===== INFORMATION PROVIDED
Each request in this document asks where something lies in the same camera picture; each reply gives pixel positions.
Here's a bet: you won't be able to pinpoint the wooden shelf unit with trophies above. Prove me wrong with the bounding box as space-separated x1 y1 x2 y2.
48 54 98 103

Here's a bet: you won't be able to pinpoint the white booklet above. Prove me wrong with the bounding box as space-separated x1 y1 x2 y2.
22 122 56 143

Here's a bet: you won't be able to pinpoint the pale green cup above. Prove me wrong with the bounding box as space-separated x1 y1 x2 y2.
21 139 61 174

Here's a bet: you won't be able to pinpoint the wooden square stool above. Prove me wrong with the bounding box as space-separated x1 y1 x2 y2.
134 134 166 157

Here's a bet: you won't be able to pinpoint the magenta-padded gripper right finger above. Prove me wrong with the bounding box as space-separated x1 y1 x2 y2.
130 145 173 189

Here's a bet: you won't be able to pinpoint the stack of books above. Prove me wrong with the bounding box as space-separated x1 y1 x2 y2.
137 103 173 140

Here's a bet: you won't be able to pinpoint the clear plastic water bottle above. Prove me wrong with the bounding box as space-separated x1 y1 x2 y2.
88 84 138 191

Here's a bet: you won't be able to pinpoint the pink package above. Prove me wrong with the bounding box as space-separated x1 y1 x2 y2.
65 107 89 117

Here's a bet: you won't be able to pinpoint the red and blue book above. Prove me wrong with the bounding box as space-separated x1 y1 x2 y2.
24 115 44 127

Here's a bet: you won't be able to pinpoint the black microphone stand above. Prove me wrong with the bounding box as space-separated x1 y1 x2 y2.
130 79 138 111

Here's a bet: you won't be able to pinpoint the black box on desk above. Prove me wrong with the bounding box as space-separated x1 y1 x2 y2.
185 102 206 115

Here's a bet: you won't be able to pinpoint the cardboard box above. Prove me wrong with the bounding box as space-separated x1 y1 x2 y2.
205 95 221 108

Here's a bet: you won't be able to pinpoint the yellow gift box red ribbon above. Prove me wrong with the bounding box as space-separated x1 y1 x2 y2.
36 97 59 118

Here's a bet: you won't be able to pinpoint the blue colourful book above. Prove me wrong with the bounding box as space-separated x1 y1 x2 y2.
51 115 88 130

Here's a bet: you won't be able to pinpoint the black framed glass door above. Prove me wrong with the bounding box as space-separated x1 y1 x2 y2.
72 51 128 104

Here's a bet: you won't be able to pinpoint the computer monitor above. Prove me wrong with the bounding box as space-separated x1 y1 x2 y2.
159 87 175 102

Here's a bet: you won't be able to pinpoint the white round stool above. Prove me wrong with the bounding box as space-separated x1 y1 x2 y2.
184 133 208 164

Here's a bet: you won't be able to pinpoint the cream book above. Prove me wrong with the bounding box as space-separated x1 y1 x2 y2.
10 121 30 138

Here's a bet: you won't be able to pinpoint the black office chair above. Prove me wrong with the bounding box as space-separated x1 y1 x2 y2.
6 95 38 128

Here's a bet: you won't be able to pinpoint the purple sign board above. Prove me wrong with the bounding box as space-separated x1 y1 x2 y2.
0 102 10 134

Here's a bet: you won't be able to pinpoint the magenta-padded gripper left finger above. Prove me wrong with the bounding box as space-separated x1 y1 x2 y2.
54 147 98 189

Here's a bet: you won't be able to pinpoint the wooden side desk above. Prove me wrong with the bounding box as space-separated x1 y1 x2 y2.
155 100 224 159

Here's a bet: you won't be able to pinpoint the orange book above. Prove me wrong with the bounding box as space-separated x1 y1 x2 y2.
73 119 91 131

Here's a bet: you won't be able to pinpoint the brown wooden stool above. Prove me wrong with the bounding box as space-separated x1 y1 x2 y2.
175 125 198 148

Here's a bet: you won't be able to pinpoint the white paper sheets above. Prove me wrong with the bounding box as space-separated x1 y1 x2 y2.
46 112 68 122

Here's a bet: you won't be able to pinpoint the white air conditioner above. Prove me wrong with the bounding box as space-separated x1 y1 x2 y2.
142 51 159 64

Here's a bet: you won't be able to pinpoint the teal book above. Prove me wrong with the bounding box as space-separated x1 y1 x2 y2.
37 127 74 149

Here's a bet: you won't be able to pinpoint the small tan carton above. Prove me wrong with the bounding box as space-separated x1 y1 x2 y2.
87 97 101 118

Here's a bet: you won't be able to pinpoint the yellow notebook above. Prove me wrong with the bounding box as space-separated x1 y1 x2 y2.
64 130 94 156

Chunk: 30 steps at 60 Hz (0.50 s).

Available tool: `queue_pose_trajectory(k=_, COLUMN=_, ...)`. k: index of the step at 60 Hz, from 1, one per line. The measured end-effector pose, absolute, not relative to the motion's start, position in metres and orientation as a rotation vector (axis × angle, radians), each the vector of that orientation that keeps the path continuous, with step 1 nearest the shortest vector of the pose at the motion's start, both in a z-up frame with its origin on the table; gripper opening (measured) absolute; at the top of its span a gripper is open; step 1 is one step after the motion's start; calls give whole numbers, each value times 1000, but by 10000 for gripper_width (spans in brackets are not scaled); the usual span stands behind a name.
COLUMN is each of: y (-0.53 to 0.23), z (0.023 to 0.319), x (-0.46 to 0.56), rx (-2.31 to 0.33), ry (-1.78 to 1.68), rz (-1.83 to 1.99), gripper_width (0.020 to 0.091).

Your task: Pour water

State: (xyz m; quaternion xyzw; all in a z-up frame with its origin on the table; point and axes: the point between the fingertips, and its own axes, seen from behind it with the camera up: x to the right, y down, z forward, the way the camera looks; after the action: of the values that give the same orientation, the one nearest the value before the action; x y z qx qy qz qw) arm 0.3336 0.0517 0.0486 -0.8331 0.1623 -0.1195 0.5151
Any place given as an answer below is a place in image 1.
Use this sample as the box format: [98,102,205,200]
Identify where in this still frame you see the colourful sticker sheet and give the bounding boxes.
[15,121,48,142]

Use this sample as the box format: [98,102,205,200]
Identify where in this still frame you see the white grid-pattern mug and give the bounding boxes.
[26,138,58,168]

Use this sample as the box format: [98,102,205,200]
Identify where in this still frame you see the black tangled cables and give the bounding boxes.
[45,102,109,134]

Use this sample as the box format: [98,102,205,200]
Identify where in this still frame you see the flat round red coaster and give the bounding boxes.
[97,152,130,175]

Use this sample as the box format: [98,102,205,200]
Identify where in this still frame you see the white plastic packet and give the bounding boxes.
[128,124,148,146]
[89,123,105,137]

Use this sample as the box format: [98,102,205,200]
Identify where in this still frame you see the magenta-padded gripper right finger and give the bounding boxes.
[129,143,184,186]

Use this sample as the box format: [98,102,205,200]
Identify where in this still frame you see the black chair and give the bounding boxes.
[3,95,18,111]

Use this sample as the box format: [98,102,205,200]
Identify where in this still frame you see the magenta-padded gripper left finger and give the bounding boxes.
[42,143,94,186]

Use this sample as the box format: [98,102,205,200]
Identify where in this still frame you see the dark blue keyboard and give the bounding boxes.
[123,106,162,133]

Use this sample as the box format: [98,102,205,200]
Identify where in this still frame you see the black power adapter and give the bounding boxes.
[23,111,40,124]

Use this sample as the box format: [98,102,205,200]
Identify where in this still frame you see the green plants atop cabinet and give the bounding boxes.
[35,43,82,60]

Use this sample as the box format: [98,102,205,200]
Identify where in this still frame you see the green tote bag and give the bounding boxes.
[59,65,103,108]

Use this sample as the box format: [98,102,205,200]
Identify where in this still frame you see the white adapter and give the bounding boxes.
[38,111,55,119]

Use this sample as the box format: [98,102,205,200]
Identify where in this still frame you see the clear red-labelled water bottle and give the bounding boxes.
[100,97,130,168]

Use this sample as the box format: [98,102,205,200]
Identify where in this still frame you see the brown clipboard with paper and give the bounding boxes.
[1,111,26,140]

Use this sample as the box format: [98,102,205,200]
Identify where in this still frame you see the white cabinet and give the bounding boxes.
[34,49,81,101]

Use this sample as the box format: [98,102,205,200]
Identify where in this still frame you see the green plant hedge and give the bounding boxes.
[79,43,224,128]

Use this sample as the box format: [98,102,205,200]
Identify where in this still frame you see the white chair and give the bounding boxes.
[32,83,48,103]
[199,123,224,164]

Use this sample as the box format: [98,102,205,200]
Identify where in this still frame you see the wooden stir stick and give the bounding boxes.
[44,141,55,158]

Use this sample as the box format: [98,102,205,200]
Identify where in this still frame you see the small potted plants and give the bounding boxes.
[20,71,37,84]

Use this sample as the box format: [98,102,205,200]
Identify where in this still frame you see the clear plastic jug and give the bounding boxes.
==========
**AIM OF THE EXERCISE:**
Take the line holding "Identify where in this still frame you see the small" and all lines after it through the end of the data, and set them down exactly.

**YOUR SOLUTION:**
Identify where in this still frame you see the small potted plants and give the bounding boxes.
[20,71,37,84]

Use this sample as the box format: [98,102,205,200]
Identify where in this still frame you see the clear plastic jug and give the bounding boxes.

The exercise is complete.